Entende-se, assim, que a decisão recorrida é nula por omissão de pronúncia e, suprindo tal nulidade, decide-se que o juízo definitivo sobre a alegada má-fé da Autora/Requerente e da sua Ilustre Patrona, Sra. Dra. Susana …., dever ser relegado para a acção principal, mantendo-se, consequentemente, a declarada extinção da instância, por deserção."

*3. [Comentário] a) Salvo o devido respeito, discorda-se da solução defendida pela RL.

b) O que sucedeu foi o seguinte:

-- Foi proposto um procedimento cautelar; na contestação a este procedimento, o requerido pediu a condenação da requerente como litigante de má fé;

-- O procedimento cautelar não chegou a ser julgado quanto ao mérito, dado que a instância se extinguiu por deserção;

-- O tribunal de 1.ª instância não se pronunciou sobre o pedido de condenação da requerente como litigante de má fé;

-- A RL detectou a nulidade da sentença da 1.ª instância, mas entendeu que a decisão sobre a litigância de má fé só pode ser tomada em função do que venha a obter-se na acção principal.

c) Com a devida consideração, esta solução não é aceitável. Qualquer processo -- e mesmo qualquer procedimento cautelar -- rege-se por um princípio de auto-suficiência: tudo o que é pedido nesse processo tem de ser apreciado no próprio processo. Há apenas uma excepção: aquela em que a apreciação de um pedido depende da apreciação de um outro pedido prejudicial que não pode ser apreciado na acção (nomeadamente, porque esse pedido já se encontra formulado numa outra acção já pendente).
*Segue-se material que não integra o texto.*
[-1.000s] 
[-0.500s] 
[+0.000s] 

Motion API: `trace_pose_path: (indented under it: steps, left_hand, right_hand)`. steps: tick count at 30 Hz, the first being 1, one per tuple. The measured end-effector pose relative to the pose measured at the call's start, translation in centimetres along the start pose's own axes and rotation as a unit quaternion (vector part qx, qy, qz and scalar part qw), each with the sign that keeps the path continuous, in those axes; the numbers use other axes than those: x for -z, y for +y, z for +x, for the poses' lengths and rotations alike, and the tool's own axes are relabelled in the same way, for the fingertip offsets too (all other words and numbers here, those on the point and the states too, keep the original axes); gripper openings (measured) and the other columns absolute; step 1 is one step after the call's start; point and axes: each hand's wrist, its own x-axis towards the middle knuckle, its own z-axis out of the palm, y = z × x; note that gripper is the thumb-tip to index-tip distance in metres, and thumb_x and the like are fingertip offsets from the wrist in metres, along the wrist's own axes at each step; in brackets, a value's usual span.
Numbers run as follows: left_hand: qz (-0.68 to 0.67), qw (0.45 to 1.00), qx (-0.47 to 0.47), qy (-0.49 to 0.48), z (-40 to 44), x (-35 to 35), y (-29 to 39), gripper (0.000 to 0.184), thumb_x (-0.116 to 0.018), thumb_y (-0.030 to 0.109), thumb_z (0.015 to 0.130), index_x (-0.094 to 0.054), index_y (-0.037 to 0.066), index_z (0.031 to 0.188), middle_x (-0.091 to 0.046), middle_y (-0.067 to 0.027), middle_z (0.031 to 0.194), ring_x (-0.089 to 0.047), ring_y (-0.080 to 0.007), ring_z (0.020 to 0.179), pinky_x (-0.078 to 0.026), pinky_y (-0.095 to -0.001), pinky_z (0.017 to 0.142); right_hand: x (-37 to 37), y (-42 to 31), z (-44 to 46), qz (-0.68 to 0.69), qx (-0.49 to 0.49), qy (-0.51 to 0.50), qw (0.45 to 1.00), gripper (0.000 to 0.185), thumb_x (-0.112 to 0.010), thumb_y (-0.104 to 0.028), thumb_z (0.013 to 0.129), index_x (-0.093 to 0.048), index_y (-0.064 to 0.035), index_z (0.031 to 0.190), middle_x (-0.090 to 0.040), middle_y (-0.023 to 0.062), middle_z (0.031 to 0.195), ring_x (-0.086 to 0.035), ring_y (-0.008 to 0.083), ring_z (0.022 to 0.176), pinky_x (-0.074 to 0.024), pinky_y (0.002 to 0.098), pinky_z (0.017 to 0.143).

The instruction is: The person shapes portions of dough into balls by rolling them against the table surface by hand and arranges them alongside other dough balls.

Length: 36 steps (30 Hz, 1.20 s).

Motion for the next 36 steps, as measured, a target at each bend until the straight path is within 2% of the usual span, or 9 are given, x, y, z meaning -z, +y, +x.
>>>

É aceitável que o tribunal conclua que não há elementos para condenar a parte como litigante de má fé. O que não é aceitável é que o tribunal conclua que, saber se a parte actuou como litigante de má fé no processo que está pendente perante ele, depende do que venha a ser obtido num outro processo.

O critério também vale para os procedimentos cautelares. Não é aceitável que se relegue para a acção principal qualquer juízo sobre a litigância de má fé num daqueles procedimentos. A seguir-se este critério, seria mesmo impossível qualquer condenação do requerente de um procedimento cautelar sempre que o mesmo venha a ser julgado improcedente, porque, afinal, nunca se sabe o que pode vir a ser provado por esse mesmo requerente na acção principal.

Acresce que, sempre que o procedimento cautelar tenha terminado sem a apreciação do mérito ou com uma decisão de improcedência, a apreciação da litigância de má fé do requerente daquela providência é relegada para uma acção principal que, muito provavelmente, nunca virá a ser instaurada.